Credit provision is one of the great areas of concern addressed by the New Housing Policy. In a previous post, we mentioned that we have integrated HUD LMI Neighborhood information with our tools. We can view aggregate credit creation through Cohort Analyzer, and its composition through HMDA Analyzer.
2020 marked an unprecedented year for mortgage production as the pandemic sparked aggressive moves by the Federal Reserve driving mortgage rates to record lows, coupled with a flight of households away from density towards more sparsely populated areas. Trends in the major programs by loan count can be seen here:
*This chart can be duplicated using the above two queries
By loan count, conventional purchase loans increased modestly with the onset of the pandemic, while those for both FHA and VA programs stayed relatively steady. In the case of refinancings, these boomed for the GSEs and VA, while the increase in FHA refis was much more modest. Received wisdom here is that many FHA borrowers took advantage of soaring house prices (and associated lower LTVs) to refinance into conventional mortgages.

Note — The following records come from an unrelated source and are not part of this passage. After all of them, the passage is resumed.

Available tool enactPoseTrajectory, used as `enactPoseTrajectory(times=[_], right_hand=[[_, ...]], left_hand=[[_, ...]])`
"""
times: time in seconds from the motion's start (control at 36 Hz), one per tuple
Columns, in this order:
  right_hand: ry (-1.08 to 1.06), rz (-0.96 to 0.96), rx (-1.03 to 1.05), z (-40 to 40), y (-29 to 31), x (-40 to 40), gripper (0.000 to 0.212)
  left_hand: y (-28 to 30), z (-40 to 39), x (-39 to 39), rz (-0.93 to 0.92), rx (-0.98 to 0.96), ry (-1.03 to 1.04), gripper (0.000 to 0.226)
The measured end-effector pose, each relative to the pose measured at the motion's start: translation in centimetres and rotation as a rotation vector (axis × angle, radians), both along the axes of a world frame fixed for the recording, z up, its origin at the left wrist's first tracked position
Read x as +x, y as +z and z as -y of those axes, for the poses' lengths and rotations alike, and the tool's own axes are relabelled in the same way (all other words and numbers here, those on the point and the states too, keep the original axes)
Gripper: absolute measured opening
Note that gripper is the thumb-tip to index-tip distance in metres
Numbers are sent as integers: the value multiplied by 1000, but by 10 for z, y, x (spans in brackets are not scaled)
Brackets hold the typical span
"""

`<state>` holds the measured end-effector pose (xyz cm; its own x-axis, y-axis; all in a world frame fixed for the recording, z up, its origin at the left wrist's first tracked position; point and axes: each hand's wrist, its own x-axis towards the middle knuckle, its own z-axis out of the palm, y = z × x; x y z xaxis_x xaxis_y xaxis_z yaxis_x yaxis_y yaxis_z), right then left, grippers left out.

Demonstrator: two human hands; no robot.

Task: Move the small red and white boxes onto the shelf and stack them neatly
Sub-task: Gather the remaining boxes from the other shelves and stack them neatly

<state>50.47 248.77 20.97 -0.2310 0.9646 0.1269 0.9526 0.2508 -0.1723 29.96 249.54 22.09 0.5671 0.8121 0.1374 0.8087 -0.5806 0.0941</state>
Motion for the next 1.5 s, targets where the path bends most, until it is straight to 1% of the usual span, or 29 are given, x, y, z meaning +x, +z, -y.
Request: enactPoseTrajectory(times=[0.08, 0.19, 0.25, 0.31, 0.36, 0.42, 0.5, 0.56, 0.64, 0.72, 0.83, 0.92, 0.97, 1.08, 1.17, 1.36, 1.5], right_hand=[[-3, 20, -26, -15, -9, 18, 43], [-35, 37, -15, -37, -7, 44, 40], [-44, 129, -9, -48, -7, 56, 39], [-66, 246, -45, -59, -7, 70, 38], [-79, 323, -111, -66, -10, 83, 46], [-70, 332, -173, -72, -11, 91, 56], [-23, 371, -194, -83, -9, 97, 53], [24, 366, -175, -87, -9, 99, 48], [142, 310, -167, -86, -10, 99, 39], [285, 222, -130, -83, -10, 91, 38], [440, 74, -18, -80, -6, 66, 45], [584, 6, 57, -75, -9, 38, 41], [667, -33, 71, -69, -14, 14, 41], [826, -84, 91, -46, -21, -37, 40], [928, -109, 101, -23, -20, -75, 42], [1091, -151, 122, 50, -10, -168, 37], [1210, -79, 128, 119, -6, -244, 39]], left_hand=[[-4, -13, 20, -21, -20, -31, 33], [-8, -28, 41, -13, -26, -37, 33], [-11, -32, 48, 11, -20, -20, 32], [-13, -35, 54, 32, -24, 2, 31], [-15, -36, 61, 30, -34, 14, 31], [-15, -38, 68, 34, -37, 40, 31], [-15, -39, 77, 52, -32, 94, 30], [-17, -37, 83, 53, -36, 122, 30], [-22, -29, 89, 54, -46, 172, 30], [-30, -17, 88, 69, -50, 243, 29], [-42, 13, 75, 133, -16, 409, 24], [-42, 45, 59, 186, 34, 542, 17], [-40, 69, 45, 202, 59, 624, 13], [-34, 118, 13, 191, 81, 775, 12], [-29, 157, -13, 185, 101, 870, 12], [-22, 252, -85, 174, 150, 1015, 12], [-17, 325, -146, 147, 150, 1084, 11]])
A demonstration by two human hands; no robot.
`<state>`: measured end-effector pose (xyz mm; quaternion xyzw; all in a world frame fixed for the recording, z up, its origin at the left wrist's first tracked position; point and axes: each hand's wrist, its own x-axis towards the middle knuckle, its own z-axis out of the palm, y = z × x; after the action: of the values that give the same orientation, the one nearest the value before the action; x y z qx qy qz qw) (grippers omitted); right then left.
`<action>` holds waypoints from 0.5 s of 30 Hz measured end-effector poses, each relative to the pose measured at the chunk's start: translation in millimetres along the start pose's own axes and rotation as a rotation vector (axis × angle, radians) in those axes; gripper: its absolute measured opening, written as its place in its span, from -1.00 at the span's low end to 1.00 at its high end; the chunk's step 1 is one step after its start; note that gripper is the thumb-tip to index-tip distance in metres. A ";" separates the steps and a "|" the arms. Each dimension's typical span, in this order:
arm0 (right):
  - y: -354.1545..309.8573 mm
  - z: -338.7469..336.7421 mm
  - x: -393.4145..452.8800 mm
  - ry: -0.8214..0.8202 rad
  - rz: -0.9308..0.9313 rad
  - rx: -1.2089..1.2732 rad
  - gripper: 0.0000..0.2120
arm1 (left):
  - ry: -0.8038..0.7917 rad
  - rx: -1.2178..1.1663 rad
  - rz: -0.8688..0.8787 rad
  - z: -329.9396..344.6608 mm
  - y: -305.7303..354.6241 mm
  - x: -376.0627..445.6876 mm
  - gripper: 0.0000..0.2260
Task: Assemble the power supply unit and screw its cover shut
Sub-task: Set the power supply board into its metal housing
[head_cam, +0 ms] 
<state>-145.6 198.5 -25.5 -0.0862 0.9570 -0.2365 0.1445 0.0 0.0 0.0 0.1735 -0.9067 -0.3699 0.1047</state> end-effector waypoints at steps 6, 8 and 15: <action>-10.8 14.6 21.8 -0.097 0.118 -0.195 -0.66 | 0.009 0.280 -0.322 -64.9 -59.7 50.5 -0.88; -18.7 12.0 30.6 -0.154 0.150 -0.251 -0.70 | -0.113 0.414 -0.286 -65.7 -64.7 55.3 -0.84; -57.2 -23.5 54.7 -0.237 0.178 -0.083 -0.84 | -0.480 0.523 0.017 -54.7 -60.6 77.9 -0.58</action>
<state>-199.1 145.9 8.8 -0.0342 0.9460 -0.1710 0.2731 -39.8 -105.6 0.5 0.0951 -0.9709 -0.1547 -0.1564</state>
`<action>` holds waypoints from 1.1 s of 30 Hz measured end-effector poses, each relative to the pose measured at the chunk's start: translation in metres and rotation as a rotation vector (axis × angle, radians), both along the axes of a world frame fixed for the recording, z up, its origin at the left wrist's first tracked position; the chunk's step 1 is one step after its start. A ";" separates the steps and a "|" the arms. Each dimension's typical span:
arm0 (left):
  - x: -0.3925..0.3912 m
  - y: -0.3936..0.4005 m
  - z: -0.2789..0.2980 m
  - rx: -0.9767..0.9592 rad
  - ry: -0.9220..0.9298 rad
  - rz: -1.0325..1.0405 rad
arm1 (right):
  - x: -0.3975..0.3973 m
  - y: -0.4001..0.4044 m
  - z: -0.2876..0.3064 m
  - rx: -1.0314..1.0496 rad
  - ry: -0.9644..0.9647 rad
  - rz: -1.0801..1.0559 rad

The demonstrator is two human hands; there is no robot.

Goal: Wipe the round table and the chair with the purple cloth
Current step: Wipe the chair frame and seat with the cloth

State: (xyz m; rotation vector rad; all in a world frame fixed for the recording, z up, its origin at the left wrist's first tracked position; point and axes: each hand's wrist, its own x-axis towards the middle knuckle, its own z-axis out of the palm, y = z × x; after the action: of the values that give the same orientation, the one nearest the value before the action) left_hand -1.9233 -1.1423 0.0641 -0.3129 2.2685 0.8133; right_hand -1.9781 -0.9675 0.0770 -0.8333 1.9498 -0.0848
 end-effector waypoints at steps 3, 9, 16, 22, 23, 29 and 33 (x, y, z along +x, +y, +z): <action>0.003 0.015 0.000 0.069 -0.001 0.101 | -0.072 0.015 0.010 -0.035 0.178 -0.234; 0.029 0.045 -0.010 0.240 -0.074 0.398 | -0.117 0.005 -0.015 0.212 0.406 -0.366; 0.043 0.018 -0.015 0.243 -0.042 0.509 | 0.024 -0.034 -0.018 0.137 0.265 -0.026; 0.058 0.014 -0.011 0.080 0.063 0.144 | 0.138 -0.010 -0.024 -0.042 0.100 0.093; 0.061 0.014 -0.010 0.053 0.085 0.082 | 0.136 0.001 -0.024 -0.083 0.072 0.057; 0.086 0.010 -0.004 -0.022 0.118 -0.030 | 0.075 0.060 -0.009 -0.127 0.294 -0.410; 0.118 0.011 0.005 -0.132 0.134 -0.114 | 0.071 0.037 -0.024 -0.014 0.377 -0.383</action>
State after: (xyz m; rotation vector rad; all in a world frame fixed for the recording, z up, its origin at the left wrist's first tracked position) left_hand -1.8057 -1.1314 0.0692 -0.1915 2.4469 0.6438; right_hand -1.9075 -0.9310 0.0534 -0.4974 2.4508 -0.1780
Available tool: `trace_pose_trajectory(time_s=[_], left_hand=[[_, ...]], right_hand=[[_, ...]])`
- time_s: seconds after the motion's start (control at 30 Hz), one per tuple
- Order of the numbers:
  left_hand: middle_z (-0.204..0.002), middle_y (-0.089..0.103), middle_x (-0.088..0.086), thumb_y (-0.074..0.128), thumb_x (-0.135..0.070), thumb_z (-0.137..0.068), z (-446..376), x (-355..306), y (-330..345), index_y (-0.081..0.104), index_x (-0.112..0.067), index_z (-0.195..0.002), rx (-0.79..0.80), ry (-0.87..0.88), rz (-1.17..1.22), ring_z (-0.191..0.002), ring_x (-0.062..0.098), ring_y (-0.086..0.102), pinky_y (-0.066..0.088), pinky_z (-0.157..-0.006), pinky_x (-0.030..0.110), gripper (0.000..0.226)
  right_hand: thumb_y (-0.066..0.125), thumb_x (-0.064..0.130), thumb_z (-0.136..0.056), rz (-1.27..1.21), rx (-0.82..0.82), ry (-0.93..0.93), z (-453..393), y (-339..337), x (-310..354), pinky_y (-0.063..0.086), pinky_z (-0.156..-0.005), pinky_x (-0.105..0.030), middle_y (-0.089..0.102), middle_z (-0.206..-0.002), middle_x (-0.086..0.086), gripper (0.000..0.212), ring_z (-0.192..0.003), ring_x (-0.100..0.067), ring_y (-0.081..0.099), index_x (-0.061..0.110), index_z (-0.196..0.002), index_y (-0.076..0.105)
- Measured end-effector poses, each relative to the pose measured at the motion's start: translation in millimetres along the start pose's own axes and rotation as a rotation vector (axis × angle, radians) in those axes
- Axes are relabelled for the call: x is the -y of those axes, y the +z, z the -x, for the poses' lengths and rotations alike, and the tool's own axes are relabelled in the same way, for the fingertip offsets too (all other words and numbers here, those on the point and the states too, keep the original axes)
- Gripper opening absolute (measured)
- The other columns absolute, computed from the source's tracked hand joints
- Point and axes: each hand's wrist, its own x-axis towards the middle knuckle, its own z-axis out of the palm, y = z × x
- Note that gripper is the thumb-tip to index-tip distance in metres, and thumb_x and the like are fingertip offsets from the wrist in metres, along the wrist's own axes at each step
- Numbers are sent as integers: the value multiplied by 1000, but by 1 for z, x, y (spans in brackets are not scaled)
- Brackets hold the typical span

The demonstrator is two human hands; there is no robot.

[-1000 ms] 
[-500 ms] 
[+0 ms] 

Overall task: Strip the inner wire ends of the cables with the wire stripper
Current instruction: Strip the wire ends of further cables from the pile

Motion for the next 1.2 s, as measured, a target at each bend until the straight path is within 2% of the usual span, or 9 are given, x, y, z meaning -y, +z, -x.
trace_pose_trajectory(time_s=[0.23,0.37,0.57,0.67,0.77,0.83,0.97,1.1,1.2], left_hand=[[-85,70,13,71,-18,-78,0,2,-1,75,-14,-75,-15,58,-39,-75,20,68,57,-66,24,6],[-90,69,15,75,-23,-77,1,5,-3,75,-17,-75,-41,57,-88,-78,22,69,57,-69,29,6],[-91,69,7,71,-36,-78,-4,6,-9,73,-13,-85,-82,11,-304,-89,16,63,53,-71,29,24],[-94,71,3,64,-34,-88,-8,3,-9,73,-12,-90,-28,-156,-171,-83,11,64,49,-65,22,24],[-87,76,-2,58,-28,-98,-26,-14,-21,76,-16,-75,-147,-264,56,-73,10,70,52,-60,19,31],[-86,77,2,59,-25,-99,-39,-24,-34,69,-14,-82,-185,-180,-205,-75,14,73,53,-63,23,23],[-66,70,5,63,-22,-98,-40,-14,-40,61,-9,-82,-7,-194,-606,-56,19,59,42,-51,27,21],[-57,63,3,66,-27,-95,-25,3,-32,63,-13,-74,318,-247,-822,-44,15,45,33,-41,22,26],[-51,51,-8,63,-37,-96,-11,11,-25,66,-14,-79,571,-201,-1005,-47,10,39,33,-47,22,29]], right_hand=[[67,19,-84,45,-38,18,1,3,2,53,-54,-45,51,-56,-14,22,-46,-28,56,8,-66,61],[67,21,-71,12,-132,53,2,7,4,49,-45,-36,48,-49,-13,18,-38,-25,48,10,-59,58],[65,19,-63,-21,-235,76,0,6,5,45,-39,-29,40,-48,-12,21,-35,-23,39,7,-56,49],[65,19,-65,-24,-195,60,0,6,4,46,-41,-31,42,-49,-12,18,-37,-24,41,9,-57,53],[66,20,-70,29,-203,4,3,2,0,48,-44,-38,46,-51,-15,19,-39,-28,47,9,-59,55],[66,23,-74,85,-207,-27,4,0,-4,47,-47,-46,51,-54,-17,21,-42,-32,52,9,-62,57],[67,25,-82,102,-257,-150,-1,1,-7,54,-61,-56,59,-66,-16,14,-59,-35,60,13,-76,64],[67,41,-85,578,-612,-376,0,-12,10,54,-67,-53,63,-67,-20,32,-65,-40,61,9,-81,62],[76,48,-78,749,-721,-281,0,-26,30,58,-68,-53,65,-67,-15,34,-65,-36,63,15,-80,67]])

What does this all mean for lower-income borrowers?
Here is the share of the number of purchase loans in LMI areas for total purchase mortgages by program type, broken down between banks and nonbanks using HMDA:
Unsurprisingly, FHA has the largest share of purchase borrowers residing in high LMI areas, followed by the GSEs and VA. Across all programs, the low income shares in purchase loans for both banks and nonbanks were little changed during the pandemic.
Finally, we look at regular (noncashout) refis. The story here is quite different:
Once again, FHA has the largest share of refi mortgages made in LMI areas compared to the other two programs. From the time that interest rates peaked in 2018 through the end of 2020 we have seen a smaller low income shares in regular refis delivered to all three programs. However, FHA’s decline in 2020 from the previous year (nonbanks: 21.5% to 21.0%, banks: 19.5% to 18.1%) was smaller than for the GSEs (nonbanks:15.2% to 13.3%, banks: 13.0% to 11.2%) and VA (nonbanks: 15.1% to 13.2%, banks: 13.6% to 11.6%). Received wisdom here is that surging volumes of refis due to falling interest rates in the last two programs resulted in capacity constraints that led to credit rationing in favor of higher income areas.
 LMI information is applied to originated loans reported in HMDA at the census track level. In this analysis, we ignored the loans that do not have LMI distinctions due to unreported census track information.